Generalized linear models (GLMs) with generalized estimating equations (GEEs) were used to test for differences in the marginal total direct health care costs between the CSP and NP/NDMP groups before and after adjusting for other covariates (i.e., unadjusted and adjusted models). GLM models are widely used for modelling health care costs [
43,
44]. GLM with GEEs allowed us to account for the repeated measurement of costs within patients over time and to make robust inferences by implicitly considering the correlation structure of the data. The assumption of a normal distribution for the outcome, which underlies ordinary least-squares regression, is violated for cost data because it has a skewed distribution. We initially analyzed the data using GLMs with gamma and inverse Gaussian distributions and used a likelihood-based goodness-of-fit statistic to assess which distribution provided the best fit for the data. Based on the assessment of model fit, we selected a gamma distribution and an identity link function.
Pain group was defined as a time-varying covariate; it was updated each time a resident’s pain status changed based on information recorded during the RAI-MDS assessments. We used a time-varying covariate because pain status is unlikely to remain constant over time.
We first fit an unadjusted model to the cost data; it contained pain group, time, and the pain group x time two-way interaction. The two-way interaction enabled us to test whether the association of pain group with cost varied over time. We then fit a fully adjusted model that incorporated all patient and facility characteristics in addition to pain group, time, and the pain group x time two-way interaction.
Two adjusted and unadjusted models were fit to the data: In Model 1, the outcome variable was total direct health care cost including the LTC component. In Model 2 the outcome variable was total direct health care cost excluding the LTC component. By removing the LTC facility costs, we were able to analyze the impact of pain on the remaining health care services cost.

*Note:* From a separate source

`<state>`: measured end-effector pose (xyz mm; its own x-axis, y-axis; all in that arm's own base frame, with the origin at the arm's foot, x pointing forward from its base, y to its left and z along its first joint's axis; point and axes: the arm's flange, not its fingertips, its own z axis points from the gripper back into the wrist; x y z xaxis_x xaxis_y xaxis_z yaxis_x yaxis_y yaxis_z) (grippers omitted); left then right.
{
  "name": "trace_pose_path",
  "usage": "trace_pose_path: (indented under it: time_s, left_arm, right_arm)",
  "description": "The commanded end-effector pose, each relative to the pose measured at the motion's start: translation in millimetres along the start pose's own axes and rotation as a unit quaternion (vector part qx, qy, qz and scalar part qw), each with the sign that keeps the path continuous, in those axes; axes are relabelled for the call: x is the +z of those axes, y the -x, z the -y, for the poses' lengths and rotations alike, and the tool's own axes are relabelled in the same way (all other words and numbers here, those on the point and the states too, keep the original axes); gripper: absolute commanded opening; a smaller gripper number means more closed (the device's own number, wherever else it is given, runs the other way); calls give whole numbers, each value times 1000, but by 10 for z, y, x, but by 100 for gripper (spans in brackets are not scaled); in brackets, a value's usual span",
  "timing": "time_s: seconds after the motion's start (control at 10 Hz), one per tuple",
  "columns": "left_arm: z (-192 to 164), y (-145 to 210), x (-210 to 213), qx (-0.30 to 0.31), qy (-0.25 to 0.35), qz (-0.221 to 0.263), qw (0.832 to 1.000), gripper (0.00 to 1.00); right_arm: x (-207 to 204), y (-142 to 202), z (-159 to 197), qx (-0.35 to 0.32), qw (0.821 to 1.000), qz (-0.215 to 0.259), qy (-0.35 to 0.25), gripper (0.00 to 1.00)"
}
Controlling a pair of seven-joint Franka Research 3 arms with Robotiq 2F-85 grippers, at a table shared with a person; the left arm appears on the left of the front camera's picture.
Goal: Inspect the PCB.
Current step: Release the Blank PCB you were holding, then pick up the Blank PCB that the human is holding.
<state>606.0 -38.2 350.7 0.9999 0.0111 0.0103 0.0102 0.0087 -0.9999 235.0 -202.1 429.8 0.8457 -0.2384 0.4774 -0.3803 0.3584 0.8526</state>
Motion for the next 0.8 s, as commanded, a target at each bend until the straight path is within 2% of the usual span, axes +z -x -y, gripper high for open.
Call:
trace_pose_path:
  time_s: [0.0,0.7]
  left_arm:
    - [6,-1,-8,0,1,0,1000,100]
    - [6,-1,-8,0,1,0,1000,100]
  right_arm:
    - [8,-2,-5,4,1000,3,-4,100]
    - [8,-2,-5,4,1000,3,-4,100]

An exchangeable correlation structure, which assumes constant correlation in successive periods for the repeated measurements was used. The model offset was the natural log of the number of person-days of follow up (the number of days in the LTC) which accounts for differences in exposure time (i.e., due to censoring). GLM model fit was evaluated using the ratio of scaled deviance to the model degrees of freedom without considering correlation; a value close to one indicates a well-fitting model. A penalized quasi-likelihood fit statistic was used to evaluate fit when the correlation structure was taken into account. Regression coefficient estimates and 95% confidence intervals (CIs) are reported. SAS v.9.4 [
45] was used to perform both the descriptive and inferential analyses.